WHAT YOU ARE ASKED TO DO: From the line that has "Each request in" down to the last line of the data below, set down every line exactly, but none of the pictures.

EXTRACTED MATERIAL:
▬▬▬▬▬▬▬▬▬▬

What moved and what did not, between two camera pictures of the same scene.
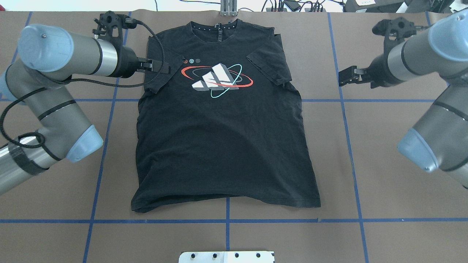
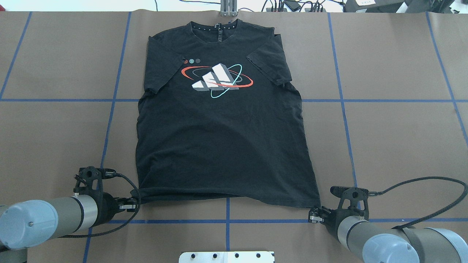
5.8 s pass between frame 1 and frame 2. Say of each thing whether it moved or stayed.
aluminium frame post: stayed
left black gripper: moved
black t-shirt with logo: stayed
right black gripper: moved
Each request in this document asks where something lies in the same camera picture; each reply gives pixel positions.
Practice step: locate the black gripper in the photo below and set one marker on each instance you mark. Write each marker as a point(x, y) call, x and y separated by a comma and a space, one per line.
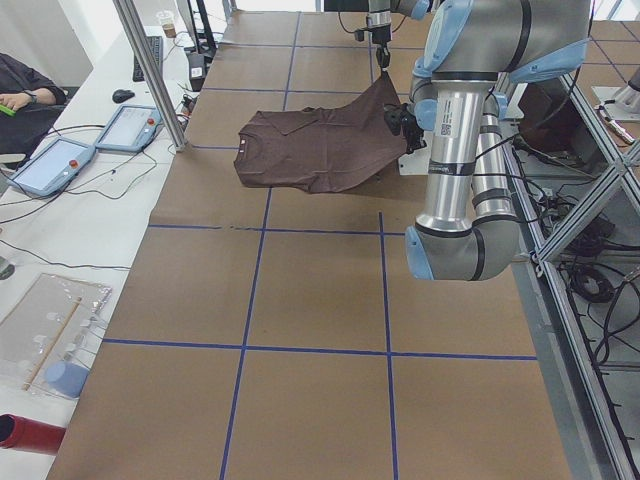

▬▬▬▬▬▬▬▬▬▬

EXERCISE RESULT:
Each request in this document asks where something lies in the same camera picture; each reply gives pixel positions.
Practice step: locate the black gripper in the photo below and set one marker on each instance you mark. Write each marker as a point(x, y) call, x and y separated by a comma and a space, one per line.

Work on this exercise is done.